Repeat each entry. Keep every line exactly as it is.

====== Information provided ======

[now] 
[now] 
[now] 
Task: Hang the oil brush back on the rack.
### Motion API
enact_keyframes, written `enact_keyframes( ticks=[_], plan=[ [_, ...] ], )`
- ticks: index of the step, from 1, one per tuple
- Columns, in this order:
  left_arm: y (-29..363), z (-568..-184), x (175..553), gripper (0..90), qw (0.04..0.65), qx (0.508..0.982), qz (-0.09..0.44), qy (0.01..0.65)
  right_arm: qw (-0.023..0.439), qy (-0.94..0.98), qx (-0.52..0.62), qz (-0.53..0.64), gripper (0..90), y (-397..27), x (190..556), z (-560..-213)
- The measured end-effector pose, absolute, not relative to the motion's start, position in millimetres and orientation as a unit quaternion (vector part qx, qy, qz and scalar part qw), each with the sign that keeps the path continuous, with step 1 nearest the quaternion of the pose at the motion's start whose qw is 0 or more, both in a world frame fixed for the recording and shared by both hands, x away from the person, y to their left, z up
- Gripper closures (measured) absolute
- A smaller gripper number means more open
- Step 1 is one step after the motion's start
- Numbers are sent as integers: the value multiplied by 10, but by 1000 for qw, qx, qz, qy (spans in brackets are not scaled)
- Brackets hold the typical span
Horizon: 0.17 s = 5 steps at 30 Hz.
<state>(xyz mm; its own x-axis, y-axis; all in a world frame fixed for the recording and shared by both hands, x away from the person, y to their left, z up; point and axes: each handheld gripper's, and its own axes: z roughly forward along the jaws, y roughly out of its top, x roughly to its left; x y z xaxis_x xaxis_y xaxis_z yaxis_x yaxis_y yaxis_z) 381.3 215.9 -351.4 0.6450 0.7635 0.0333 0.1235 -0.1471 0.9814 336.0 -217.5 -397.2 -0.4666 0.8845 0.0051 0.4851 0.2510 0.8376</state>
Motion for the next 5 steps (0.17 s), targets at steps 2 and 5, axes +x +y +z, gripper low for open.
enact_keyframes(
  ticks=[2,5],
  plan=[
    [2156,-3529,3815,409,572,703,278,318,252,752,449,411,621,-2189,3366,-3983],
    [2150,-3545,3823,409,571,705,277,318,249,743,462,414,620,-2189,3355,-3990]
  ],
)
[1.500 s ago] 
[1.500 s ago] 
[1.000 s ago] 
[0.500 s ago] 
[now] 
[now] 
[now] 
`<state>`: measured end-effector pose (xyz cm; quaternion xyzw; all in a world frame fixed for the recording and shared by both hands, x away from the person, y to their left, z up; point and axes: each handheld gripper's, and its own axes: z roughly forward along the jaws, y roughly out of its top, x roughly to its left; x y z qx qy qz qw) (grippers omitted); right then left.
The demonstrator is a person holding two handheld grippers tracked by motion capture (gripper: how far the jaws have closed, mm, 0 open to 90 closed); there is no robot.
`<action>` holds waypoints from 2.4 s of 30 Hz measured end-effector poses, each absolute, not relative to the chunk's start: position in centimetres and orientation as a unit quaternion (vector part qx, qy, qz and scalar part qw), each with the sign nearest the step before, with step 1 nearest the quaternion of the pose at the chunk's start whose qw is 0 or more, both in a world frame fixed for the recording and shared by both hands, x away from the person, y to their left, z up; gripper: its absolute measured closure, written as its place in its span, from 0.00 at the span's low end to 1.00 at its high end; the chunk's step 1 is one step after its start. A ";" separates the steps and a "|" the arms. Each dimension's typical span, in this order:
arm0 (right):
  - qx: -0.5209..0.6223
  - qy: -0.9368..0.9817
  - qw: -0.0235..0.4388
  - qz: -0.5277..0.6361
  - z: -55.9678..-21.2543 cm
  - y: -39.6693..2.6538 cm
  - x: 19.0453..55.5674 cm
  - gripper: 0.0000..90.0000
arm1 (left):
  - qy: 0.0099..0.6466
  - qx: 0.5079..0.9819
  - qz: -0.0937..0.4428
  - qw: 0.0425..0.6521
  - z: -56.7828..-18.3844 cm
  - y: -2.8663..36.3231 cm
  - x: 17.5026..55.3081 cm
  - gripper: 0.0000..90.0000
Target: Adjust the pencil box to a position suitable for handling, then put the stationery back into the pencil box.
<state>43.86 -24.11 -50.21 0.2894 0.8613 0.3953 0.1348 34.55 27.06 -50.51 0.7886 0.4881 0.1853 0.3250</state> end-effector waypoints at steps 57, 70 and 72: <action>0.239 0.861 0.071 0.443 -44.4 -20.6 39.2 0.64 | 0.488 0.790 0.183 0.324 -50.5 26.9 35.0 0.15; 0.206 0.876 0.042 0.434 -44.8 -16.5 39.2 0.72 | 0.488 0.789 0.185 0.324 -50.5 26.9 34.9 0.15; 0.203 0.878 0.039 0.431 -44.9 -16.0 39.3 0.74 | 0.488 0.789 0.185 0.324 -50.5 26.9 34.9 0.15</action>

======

### Solved exercise
[now] 
[now] 
[now] 
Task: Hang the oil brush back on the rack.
### Motion API
enact_keyframes, written `enact_keyframes( ticks=[_], plan=[ [_, ...] ], )`
- ticks: index of the step, from 1, one per tuple
- Columns, in this order:
  left_arm: y (-29..363), z (-568..-184), x (175..553), gripper (0..90), qw (0.04..0.65), qx (0.508..0.982), qz (-0.09..0.44), qy (0.01..0.65)
  right_arm: qw (-0.023..0.439), qy (-0.94..0.98), qx (-0.52..0.62), qz (-0.53..0.64), gripper (0..90), y (-397..27), x (190..556), z (-560..-213)
- The measured end-effector pose, absolute, not relative to the motion's start, position in millimetres and orientation as a unit quaternion (vector part qx, qy, qz and scalar part qw), each with the sign that keeps the path continuous, with step 1 nearest the quaternion of the pose at the motion's start whose qw is 0 or more, both in a world frame fixed for the recording and shared by both hands, x away from the person, y to their left, z up
- Gripper closures (measured) absolute
- A smaller gripper number means more open
- Step 1 is one step after the motion's start
- Numbers are sent as integers: the value multiplied by 10, but by 1000 for qw, qx, qz, qy (spans in brackets are not scaled)
- Brackets hold the typical span
Horizon: 0.17 s = 5 steps at 30 Hz.
<state>(xyz mm; its own x-axis, y-axis; all in a world frame fixed for the recording and shared by both hands, x away from the person, y to their left, z up; point and axes: each handheld gripper's, and its own axes: z roughly forward along the jaws, y roughly out of its top, x roughly to its left; x y z xaxis_x xaxis_y xaxis_z yaxis_x yaxis_y yaxis_z) 381.3 215.9 -351.4 0.6450 0.7635 0.0333 0.1235 -0.1471 0.9814 336.0 -217.5 -397.2 -0.4666 0.8845 0.0051 0.4851 0.2510 0.8376</state>
Motion for the next 5 steps (0.17 s), targets at steps 2 and 5, axes +x +y +z, gripper low for open.
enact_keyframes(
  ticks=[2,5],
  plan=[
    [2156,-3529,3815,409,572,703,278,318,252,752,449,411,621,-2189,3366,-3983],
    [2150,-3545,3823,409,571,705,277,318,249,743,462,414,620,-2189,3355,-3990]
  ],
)
[1.500 s ago] 
[1.500 s ago] 
[1.000 s ago] 
[0.500 s ago] 
[now] 
[now] 
[now] 
`<state>`: measured end-effector pose (xyz cm; quaternion xyzw; all in a world frame fixed for the recording and shared by both hands, x away from the person, y to their left, z up; point and axes: each handheld gripper's, and its own axes: z roughly forward along the jaws, y roughly out of its top, x roughly to its left; x y z qx qy qz qw) (grippers omitted); right then left.
The demonstrator is a person holding two handheld grippers tracked by motion capture (gripper: how far the jaws have closed, mm, 0 open to 90 closed); there is no robot.
`<action>` holds waypoints from 2.4 s of 30 Hz measured end-effector poses, each absolute, not relative to the chunk's start: position in centimetres and orientation as a unit quaternion (vector part qx, qy, qz and scalar part qw), each with the sign nearest the step before, with step 1 nearest the quaternion of the pose at the chunk's start whose qw is 0 or more, both in a world frame fixed for the recording and shared by both hands, x away from the person, y to their left, z up; gripper: its absolute measured closure, written as its place in its span, from 0.00 at the span's low end to 1.00 at its high end; the chunk's step 1 is one step after its start. A ";" separates the steps and a "|" the arms. Each dimension's typical span, in this order:
arm0 (right):
  - qx: -0.5209..0.6223
  - qy: -0.9368..0.9817
  - qw: -0.0235..0.4388
  - qz: -0.5277..0.6361
  - z: -55.9678..-21.2543 cm
  - y: -39.6693..2.6538 cm
  - x: 19.0453..55.5674 cm
  - gripper: 0.0000..90.0000
arm1 (left):
  - qy: 0.0099..0.6466
  - qx: 0.5079..0.9819
  - qz: -0.0937..0.4428
  - qw: 0.0425..0.6521
  - z: -56.7828..-18.3844 cm
  - y: -2.8663..36.3231 cm
  - x: 17.5026..55.3081 cm
  - gripper: 0.0000..90.0000
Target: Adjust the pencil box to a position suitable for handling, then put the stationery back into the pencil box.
<state>43.86 -24.11 -50.21 0.2894 0.8613 0.3953 0.1348 34.55 27.06 -50.51 0.7886 0.4881 0.1853 0.3250</state> end-effector waypoints at steps 57, 70 and 72: <action>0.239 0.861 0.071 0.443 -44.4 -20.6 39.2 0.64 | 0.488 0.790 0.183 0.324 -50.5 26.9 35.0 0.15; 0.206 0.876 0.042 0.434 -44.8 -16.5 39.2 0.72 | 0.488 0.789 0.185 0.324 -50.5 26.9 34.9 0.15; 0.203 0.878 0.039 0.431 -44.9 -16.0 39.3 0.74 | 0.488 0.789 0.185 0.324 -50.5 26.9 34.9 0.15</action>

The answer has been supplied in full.